### Work instruction
Only one span of the listing below is wanted: the lines from the one with "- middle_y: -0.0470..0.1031" through the one with "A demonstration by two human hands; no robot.", reproduced exactly, both ends kept.
*** Begin section ***
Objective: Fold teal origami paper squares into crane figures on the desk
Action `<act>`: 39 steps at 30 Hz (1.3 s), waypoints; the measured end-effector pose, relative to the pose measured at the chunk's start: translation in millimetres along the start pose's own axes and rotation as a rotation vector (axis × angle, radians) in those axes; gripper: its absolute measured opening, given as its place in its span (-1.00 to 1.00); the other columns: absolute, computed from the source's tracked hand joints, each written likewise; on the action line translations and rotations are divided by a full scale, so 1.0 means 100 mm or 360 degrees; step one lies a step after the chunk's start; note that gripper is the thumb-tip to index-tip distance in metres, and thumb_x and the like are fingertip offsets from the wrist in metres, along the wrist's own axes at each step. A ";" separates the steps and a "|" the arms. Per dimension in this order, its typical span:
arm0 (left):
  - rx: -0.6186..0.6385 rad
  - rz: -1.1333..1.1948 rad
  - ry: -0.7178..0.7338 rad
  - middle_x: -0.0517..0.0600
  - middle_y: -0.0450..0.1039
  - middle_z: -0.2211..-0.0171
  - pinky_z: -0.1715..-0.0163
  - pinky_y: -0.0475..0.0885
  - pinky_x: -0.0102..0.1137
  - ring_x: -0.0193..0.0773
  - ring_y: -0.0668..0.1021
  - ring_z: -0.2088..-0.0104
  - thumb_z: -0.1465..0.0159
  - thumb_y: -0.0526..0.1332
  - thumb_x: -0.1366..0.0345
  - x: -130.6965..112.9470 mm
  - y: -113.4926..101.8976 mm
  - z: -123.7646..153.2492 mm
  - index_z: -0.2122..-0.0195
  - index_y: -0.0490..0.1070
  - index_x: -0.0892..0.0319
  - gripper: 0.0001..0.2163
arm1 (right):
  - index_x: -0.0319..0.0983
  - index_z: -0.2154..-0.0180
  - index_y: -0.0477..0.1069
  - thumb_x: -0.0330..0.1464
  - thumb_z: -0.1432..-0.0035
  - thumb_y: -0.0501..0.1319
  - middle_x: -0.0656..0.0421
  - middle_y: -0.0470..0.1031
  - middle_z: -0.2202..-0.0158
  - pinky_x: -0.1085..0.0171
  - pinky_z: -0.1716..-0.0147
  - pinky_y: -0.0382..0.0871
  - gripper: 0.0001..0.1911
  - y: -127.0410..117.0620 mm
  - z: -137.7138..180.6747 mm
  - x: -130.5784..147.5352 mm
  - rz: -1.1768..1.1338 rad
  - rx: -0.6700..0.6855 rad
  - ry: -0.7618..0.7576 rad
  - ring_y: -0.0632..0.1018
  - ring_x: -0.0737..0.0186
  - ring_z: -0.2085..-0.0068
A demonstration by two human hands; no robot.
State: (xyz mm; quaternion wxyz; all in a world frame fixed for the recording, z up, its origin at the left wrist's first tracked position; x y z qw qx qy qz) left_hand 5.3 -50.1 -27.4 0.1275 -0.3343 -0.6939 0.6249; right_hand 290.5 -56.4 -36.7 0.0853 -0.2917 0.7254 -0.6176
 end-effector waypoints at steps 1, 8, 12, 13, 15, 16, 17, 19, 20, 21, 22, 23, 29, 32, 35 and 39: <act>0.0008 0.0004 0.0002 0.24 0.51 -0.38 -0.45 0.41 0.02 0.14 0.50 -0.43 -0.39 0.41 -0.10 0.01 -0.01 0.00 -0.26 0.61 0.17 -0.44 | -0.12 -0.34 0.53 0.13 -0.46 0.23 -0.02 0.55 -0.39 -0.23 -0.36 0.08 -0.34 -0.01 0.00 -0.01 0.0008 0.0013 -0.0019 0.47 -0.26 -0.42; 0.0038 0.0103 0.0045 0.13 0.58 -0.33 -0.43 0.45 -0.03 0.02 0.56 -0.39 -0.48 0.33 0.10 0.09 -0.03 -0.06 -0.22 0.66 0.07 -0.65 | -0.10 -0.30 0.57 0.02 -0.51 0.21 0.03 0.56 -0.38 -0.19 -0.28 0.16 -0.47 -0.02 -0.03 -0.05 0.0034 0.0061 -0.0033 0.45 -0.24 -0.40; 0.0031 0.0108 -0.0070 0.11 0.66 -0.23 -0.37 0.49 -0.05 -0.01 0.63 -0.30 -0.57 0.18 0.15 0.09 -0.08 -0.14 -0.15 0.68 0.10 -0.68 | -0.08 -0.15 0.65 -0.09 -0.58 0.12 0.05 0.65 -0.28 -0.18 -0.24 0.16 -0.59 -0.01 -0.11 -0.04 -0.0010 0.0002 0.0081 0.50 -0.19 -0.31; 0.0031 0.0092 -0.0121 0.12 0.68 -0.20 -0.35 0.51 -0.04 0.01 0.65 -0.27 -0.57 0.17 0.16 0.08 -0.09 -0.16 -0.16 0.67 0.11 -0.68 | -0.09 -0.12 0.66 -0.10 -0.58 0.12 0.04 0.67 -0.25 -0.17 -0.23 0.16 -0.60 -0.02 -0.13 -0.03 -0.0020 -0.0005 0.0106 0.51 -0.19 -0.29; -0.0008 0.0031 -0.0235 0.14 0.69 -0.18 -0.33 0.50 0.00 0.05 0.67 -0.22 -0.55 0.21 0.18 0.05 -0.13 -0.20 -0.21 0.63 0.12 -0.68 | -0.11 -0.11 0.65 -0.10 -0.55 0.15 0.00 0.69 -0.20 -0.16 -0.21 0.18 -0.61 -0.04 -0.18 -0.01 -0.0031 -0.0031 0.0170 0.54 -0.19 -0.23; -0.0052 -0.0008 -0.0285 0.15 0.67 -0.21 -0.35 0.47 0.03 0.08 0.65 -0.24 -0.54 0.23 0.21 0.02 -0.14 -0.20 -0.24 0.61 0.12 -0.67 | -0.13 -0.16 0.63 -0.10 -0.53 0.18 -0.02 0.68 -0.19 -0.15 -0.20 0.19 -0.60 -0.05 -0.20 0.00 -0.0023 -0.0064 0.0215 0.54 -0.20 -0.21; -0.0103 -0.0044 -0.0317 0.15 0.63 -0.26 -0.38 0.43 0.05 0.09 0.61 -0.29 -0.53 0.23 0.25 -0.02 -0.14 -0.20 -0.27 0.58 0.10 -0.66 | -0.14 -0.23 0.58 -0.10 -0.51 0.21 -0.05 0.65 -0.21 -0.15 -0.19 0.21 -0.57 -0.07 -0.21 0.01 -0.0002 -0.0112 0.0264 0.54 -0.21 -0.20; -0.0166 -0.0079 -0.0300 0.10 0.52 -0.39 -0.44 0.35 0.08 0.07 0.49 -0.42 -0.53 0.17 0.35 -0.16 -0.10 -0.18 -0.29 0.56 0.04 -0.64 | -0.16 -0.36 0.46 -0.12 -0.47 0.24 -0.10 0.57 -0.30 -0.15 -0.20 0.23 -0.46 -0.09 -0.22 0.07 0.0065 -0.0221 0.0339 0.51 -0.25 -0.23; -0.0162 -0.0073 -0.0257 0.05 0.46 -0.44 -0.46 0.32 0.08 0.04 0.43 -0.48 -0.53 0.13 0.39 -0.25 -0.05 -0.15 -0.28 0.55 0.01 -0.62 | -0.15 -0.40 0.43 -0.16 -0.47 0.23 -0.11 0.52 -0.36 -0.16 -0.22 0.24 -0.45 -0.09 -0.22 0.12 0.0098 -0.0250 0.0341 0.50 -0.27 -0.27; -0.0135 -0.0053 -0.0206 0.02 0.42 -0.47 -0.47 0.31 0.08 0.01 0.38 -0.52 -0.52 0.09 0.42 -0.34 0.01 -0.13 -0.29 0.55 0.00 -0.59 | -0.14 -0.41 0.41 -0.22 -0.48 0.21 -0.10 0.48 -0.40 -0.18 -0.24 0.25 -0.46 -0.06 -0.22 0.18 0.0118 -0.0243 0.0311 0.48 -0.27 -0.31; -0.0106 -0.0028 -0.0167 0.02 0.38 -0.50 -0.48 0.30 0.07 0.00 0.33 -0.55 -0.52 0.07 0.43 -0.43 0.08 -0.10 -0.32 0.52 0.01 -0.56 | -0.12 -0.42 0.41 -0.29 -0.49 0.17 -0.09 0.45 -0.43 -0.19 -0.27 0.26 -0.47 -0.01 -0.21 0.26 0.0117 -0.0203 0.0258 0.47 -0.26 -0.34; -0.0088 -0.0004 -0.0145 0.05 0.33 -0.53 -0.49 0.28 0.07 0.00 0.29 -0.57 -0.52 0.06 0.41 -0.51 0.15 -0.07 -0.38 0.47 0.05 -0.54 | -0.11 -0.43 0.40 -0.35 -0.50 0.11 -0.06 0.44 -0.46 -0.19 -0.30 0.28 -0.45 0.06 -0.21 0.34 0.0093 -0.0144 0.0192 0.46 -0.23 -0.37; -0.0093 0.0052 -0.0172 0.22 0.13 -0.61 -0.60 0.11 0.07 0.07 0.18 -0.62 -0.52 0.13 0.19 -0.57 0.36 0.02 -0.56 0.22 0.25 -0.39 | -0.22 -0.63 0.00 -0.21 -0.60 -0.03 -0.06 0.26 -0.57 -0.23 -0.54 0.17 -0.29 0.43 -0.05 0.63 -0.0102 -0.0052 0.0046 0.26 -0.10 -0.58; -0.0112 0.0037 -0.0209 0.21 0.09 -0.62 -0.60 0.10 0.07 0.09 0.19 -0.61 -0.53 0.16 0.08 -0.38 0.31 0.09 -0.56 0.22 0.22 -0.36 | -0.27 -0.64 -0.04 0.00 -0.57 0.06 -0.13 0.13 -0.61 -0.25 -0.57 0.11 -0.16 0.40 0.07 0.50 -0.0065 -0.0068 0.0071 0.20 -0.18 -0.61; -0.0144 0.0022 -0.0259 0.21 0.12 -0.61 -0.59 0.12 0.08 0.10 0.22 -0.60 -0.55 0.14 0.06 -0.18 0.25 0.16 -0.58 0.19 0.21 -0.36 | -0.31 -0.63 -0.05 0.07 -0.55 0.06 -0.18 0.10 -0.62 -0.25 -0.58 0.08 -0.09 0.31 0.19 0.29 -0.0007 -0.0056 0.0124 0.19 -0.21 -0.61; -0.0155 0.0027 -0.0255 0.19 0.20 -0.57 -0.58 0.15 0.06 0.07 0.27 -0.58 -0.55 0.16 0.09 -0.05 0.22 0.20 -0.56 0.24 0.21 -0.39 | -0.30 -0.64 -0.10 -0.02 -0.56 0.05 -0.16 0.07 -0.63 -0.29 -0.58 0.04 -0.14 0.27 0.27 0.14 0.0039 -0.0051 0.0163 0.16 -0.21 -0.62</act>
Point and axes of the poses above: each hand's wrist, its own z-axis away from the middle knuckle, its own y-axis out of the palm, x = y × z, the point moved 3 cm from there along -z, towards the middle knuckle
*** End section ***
### Answer to this exercise
  - middle_y: -0.0470..0.1031
  - middle_z: -0.2202..-0.0158
  - pinky_x: -0.1085..0.0171
  - pinky_z: -0.1716..-0.0147
  - pinky_y: -0.0382..0.0871
  - gripper: 0.0001..0.1911
  - y: -127.0410..117.0620 mm
  - z: -137.7138..180.6747 mm
  - x: -130.5784..147.5352 mm
  - rz: -1.1768..1.1338 rad
  - rx: -0.6700..0.6855 rad
  - ry: -0.7618..0.7576 rad
  - ring_y: -0.0632..0.1018
  - ring_x: -0.0737..0.0186
  - ring_z: -0.2085..-0.0068
A demonstration by two human hands; no robot.

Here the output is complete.